On January 13, the three major A-share indexes opened high and went low. As of the close, the Shanghai index fell 1.17%, the Shenzhen composite index fell 1.96% and the gem index fell 1.71%. The turnover of Shanghai and Shenzhen stock markets exceeded 1 trillion yuan.
On the disk, Baijiu plate fell sharply, Kweichow Moutai Co.Ltd(600519) fell more than 4%; Traditional Chinese medicine, building materials, rare earth and lithium ore sectors led the decline.
The concept of prefabricated dishes led the increase. As of the closing, Zhanjiang Guolian Aquatic Products Co.Ltd(300094) , Jinling Hotel Corporation Ltd(601007) , Xi'An Catering Co.Ltd(000721) and other stocks rose by the limit; The coal and digital currency sectors strengthened, while the real estate sector rose and fell.
According to wind data, the northbound funds sold a small net of 585 million yuan throughout the day, of which the Shanghai Stock connect bought 1.454 billion yuan and the Shenzhen Stock connect sold 2.04 billion yuan.
[institutional perspective]
Guosheng Securities believes that the market probably enters the repeated bottom grinding area, and there is little downward space, but it still takes time for the real reversal. Short term market or shock consolidation, stock index around 3580 points concussion finishing representative strong, upward breakthrough need big financial cooperation and stock index volume increased to 500 billion yuan above, short defensive position is 3530 points, middle and long line defensive position 3480 points, keep position control, gem has adjusted sufficiently or has structural opportunity; In the short term, focus on whether Xinchuang, 6G and satellite Internet can form a hot spot, and in the medium term, focus on whether big finance can drive the market out of the "restless spring" market.
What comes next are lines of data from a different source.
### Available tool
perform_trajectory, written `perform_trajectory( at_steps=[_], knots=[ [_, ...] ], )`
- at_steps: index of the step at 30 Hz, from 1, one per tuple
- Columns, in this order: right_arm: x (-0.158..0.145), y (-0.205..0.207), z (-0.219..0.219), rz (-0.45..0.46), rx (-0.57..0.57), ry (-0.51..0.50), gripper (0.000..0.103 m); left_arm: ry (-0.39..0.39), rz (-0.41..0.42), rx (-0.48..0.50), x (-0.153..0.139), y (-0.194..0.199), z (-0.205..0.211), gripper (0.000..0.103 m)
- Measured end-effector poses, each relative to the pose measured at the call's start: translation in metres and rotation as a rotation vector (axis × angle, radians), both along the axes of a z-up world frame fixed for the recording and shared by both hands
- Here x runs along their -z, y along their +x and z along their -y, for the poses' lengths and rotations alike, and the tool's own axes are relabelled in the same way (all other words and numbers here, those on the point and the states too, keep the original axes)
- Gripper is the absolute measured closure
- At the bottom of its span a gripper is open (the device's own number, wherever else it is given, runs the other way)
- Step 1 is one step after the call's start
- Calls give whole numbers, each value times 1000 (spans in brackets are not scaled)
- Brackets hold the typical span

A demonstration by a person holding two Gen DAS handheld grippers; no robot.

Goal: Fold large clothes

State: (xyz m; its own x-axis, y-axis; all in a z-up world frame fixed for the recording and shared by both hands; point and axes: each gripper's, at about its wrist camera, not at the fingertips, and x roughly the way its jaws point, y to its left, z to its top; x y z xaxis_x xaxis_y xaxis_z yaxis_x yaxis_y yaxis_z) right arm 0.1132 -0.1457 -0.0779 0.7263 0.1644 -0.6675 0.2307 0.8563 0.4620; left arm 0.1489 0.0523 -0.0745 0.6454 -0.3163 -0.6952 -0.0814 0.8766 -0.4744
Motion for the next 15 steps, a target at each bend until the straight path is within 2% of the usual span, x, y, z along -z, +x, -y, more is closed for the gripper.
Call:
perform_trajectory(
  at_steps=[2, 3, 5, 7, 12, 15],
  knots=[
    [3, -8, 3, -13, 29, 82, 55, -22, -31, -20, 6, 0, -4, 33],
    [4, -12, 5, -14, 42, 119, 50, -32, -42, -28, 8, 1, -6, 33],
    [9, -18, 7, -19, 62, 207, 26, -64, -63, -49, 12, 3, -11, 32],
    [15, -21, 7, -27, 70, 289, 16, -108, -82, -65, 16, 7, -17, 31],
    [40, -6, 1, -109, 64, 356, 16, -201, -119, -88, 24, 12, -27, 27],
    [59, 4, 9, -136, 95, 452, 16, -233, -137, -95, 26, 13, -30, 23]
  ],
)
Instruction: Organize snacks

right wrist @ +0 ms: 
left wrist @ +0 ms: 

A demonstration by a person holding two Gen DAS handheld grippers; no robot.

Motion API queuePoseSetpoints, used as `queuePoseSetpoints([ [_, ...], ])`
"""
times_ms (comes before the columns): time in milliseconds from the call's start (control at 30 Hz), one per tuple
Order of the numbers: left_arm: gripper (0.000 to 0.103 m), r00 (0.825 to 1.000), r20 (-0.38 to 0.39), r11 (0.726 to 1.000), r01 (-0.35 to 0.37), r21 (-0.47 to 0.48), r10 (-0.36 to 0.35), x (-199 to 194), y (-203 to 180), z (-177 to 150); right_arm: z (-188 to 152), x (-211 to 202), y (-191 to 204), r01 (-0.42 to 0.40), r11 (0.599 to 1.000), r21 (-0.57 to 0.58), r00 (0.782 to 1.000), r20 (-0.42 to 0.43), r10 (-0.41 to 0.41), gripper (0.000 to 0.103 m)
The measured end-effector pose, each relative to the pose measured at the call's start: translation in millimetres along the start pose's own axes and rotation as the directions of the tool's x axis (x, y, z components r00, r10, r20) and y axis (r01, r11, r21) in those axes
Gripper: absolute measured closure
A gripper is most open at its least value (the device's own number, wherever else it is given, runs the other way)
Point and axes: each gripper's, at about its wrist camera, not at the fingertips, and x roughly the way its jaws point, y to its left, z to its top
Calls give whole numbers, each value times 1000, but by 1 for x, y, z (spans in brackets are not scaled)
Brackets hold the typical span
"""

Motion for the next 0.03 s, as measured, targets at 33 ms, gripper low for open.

Haitong Securities Company Limited(600837) said that due to the holiday effect in the A-share market, the market sentiment tends to be cautious near the Spring Festival holiday. From the perspective of net purchase of northbound funds in the past week, northbound funds mainly flow into undervalued sectors such as banks and out of high valuation sectors such as electronics. On the specific sectors, on the one hand, investors can pay appropriate attention to the covid-19 detection sector. Due to the recent repeated epidemic in many places outside China, it is likely to stimulate the sales of covid-19 detection reagents. However, the market has been hyped in the early stage, and investors still need to reasonably control their positions in the short term. On the other hand, it is suggested that due attention should be paid to the undervalued big finance, new and old infrastructure and other sectors.